[Items from a data source]
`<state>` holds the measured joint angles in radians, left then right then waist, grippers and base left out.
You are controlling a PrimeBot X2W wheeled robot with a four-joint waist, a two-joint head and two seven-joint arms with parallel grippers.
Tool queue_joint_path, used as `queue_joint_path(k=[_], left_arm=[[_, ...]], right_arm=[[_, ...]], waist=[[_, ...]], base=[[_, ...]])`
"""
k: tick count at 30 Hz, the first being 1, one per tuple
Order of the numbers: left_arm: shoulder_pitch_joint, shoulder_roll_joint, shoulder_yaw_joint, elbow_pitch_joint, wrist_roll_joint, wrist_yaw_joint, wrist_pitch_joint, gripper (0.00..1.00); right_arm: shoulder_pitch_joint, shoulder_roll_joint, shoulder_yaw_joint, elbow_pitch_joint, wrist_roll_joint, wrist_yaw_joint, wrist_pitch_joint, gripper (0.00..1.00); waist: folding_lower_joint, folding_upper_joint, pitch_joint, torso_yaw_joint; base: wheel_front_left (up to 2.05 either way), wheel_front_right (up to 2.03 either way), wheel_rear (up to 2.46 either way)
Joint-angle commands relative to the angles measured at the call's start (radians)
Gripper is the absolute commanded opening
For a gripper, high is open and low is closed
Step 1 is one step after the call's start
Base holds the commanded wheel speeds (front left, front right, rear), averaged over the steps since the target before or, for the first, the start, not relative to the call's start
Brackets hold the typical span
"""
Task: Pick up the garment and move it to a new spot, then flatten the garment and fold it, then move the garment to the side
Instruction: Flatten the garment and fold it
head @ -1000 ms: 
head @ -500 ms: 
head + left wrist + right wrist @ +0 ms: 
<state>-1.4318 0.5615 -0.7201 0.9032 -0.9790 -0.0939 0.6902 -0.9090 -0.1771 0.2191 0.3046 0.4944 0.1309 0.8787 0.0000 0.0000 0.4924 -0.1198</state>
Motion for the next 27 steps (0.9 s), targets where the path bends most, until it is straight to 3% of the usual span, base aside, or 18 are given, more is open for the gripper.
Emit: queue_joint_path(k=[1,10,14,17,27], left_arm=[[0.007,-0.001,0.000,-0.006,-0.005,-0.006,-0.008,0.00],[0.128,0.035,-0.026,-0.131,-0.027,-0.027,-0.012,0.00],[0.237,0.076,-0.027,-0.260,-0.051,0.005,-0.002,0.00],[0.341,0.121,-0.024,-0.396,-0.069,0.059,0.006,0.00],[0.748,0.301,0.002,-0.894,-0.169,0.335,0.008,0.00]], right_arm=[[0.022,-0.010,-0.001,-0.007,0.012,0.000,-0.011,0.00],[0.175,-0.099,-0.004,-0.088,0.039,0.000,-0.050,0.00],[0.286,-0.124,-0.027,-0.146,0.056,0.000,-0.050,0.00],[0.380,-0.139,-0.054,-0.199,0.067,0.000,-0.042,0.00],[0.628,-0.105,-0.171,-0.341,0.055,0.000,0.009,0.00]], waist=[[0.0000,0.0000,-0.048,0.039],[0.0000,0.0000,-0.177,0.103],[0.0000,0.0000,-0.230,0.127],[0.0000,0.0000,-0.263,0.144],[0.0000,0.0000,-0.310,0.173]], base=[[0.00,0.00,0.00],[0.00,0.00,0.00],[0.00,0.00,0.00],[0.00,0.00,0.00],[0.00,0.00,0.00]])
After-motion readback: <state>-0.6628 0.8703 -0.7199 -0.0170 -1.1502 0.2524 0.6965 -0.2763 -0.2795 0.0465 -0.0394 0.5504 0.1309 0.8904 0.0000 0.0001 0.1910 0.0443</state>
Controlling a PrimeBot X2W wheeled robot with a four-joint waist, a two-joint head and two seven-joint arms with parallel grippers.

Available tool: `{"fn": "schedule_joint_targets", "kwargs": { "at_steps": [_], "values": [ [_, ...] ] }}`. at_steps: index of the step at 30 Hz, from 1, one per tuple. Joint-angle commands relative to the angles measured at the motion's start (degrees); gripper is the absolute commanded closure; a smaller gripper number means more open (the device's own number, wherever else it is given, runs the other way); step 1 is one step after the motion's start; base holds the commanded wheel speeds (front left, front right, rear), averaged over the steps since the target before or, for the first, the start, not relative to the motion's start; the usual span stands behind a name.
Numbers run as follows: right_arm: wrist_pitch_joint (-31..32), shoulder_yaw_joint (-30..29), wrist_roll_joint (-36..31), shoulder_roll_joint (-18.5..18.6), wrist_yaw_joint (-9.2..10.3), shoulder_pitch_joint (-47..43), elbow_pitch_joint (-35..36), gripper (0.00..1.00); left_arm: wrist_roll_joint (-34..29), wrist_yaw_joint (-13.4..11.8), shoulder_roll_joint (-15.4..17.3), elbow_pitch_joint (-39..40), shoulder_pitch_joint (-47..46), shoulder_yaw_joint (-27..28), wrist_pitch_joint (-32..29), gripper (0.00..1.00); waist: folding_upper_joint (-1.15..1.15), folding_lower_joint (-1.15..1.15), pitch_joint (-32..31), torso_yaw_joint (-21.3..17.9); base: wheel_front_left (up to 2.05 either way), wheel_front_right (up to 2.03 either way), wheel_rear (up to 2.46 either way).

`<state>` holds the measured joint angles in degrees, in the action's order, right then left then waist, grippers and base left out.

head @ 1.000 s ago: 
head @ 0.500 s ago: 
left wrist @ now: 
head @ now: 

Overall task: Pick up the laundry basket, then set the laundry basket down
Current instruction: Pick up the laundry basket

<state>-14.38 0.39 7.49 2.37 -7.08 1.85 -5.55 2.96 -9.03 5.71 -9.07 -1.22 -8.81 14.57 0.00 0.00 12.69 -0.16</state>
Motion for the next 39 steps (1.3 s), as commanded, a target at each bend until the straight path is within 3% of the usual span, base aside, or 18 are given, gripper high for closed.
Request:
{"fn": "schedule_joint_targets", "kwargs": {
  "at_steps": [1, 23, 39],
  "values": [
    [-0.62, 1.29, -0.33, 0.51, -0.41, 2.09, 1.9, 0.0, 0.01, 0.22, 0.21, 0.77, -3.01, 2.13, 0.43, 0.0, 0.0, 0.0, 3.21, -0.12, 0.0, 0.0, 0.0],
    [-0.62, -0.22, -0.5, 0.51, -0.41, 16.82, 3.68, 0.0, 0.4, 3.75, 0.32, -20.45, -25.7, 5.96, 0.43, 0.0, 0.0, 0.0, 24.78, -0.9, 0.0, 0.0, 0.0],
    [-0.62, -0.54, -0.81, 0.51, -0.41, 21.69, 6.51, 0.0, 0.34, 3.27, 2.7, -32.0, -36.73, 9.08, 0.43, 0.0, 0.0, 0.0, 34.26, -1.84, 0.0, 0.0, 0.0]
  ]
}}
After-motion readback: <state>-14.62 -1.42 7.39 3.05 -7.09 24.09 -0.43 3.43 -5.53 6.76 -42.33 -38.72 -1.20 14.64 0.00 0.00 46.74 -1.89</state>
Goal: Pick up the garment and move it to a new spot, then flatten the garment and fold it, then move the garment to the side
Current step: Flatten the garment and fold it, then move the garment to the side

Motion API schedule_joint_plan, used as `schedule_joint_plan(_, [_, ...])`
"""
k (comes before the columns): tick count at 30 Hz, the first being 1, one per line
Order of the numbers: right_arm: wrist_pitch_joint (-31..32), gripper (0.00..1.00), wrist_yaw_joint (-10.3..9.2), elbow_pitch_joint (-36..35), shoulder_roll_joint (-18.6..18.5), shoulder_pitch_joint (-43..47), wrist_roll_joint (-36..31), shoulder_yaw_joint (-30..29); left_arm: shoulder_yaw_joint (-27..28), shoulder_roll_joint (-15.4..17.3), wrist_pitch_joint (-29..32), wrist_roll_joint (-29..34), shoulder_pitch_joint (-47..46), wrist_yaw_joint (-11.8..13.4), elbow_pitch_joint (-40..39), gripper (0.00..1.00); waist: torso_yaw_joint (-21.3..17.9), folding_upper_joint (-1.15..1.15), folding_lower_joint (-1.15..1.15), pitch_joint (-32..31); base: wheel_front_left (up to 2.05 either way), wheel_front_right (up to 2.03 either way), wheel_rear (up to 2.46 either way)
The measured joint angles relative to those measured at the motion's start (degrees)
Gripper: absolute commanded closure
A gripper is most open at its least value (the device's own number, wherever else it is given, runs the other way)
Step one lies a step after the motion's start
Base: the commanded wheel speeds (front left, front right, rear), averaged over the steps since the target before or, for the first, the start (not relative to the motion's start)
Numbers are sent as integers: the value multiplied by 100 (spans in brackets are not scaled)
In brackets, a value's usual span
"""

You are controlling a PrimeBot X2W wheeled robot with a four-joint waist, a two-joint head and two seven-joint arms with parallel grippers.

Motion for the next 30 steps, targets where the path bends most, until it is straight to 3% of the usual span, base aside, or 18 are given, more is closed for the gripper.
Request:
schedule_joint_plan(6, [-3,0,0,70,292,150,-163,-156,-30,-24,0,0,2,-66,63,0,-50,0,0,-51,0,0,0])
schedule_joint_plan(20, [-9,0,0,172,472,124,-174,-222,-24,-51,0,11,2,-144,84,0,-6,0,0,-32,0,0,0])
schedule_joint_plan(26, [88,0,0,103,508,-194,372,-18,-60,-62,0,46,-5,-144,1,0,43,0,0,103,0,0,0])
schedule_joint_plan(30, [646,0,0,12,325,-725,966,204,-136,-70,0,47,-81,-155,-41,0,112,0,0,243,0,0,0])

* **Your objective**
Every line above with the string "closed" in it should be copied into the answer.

* **Answer section**
For a gripper, high is open and low is closed
Motion for the next 39 steps (1.3 s), as commanded, a target at each bend until the straight path is within 3% of the usual span, base aside, or 18 are given, gripper high for closed.
Motion for the next 30 steps, targets where the path bends most, until it is straight to 3% of the usual span, base aside, or 18 are given, more is closed for the gripper.

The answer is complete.